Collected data
=== Section Start ===

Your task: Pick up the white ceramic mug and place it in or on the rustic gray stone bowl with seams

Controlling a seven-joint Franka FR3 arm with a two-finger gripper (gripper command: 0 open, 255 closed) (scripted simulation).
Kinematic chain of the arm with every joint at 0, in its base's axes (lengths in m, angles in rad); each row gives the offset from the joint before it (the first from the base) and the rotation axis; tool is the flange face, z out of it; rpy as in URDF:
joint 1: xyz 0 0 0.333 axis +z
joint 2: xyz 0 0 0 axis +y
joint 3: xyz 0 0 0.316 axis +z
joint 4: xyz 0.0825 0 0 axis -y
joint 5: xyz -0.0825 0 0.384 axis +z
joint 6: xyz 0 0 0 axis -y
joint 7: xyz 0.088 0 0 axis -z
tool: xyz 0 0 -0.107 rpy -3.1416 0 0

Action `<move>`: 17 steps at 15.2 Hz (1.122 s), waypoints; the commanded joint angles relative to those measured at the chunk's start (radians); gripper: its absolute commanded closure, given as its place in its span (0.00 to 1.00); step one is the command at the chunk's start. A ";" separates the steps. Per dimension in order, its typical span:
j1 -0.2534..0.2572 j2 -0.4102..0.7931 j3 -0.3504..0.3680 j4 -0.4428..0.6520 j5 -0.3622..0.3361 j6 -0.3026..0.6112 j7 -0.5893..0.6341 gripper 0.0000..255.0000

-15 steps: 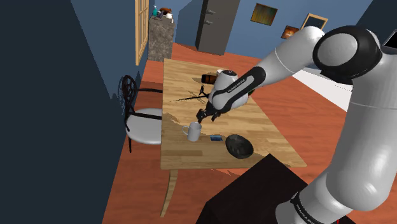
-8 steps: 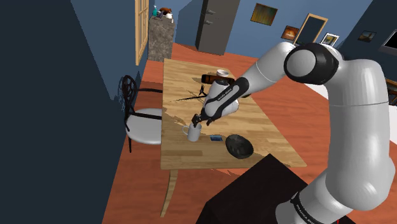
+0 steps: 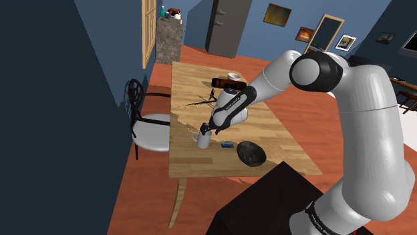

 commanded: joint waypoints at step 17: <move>-0.001 -0.025 0.002 -0.010 0.001 -0.015 -0.001 1.00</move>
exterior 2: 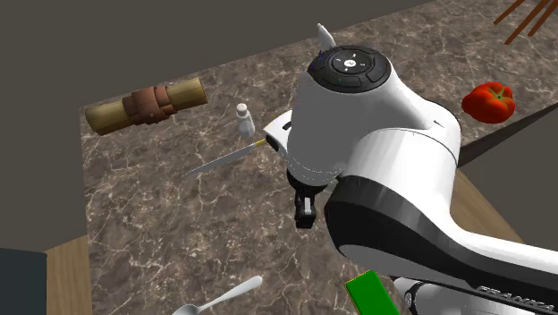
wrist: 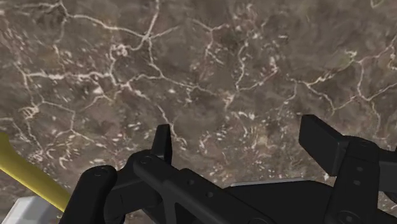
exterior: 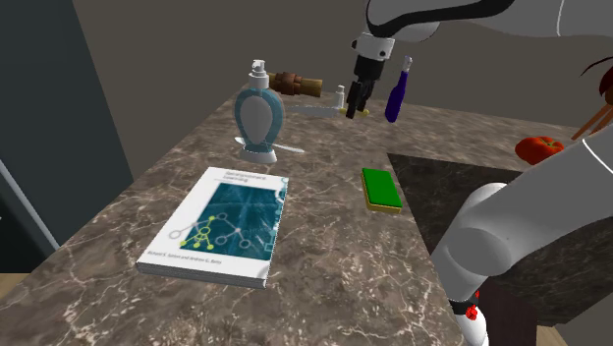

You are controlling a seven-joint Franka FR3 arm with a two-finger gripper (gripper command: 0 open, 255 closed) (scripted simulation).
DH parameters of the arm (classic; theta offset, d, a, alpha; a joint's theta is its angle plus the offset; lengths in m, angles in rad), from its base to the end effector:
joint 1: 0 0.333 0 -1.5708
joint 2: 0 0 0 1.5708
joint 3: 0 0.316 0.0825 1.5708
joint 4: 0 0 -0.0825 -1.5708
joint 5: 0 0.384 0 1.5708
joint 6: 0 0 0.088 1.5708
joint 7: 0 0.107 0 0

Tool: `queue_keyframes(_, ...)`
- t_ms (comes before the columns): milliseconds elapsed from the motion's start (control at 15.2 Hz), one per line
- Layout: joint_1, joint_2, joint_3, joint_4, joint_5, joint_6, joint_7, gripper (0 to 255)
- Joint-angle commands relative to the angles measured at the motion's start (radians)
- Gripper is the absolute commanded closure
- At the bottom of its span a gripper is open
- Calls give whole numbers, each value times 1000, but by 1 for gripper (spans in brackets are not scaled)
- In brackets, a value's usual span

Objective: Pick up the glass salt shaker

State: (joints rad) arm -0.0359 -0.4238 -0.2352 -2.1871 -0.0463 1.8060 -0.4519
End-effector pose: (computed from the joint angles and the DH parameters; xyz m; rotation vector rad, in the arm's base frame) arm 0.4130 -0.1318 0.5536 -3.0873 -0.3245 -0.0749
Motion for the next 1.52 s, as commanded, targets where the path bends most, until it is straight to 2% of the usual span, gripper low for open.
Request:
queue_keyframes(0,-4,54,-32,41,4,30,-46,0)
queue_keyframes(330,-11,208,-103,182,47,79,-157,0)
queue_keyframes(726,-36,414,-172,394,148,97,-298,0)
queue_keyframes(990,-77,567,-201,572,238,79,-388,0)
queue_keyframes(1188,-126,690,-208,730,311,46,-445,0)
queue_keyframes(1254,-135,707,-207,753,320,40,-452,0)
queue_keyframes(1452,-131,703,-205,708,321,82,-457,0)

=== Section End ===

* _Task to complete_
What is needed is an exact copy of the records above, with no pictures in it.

* _Output of the exercise_
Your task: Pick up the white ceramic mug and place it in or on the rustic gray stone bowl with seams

Controlling a seven-joint Franka FR3 arm with a two-finger gripper (gripper command: 0 open, 255 closed) (scripted simulation).
Kinematic chain of the arm with every joint at 0, in its base's axes (lengths in m, angles in rad); each row gives the offset from the joint before it (the first from the base) and the rotation axis; tool is the flange face, z out of it; rpy as in URDF:
joint 1: xyz 0 0 0.333 axis +z
joint 2: xyz 0 0 0 axis +y
joint 3: xyz 0 0 0.316 axis +z
joint 4: xyz 0.0825 0 0 axis -y
joint 5: xyz -0.0825 0 0.384 axis +z
joint 6: xyz 0 0 0 axis -y
joint 7: xyz 0.088 0 0 axis -z
tool: xyz 0 0 -0.107 rpy -3.1416 0 0

Action `<move>`: 17 steps at 15.2 Hz (1.122 s), waypoints; the commanded joint angles relative to those measured at the chunk's start (radians); gripper: its absolute commanded closure, given as its place in its span (0.00 to 1.00); step one is the command at the chunk's start. A ";" separates the steps. Per dimension in order, its typical span:
j1 -0.2534..0.2572 j2 -0.4102..0.7931 j3 -0.3504..0.3680 j4 -0.4428..0.6520 j5 -0.3622..0.3361 j6 -0.3026..0.6112 j7 -0.5893..0.6341 gripper 0.0000..255.0000

-15 steps: 
-8 steps: 
+0 steps: 

 commanded: joint waypoints at step 17: <move>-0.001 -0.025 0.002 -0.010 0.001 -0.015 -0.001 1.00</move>
exterior 2: 
wrist: 
exterior: 

You are controlling a seven-joint Franka FR3 arm with a two-finger gripper (gripper command: 0 open, 255 closed) (scripted simulation).
DH parameters of the arm (classic; theta offset, d, a, alpha; a joint's theta is its angle plus the offset; lengths in m, angles in rad), from its base to the end effector:
joint 1: 0 0.333 0 -1.5708
joint 2: 0 0 0 1.5708
joint 3: 0 0.316 0.0825 1.5708
joint 4: 0 0 -0.0825 -1.5708
joint 5: 0 0.384 0 1.5708
joint 6: 0 0 0.088 1.5708
joint 7: 0 0.107 0 0

Tool: `queue_keyframes(_, ...)`
- t_ms (comes before the columns): milliseconds elapsed from the motion's start (control at 15.2 Hz), one per line
- Layout: joint_1, joint_2, joint_3, joint_4, joint_5, joint_6, joint_7, gripper (0 to 255)
- Joint-angle commands relative to the angles measured at the motion's start (radians)
- Gripper is the absolute commanded closure
- At the bottom of its span a gripper is open
- Calls give whole numbers, each value times 1000, but by 1 for gripper (spans in brackets are not scaled)
- In brackets, a value's usual span

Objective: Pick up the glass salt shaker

State: (joints rad) arm -0.0359 -0.4238 -0.2352 -2.1871 -0.0463 1.8060 -0.4519
End-effector pose: (computed from the joint angles and the DH parameters; xyz m; rotation vector rad, in the arm's base frame) arm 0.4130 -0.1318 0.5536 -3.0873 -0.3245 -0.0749
Motion for the next 1.52 s, as commanded, targets where the path bends most, until it is straight to 2% of the usual span, gripper low for open.
Request:
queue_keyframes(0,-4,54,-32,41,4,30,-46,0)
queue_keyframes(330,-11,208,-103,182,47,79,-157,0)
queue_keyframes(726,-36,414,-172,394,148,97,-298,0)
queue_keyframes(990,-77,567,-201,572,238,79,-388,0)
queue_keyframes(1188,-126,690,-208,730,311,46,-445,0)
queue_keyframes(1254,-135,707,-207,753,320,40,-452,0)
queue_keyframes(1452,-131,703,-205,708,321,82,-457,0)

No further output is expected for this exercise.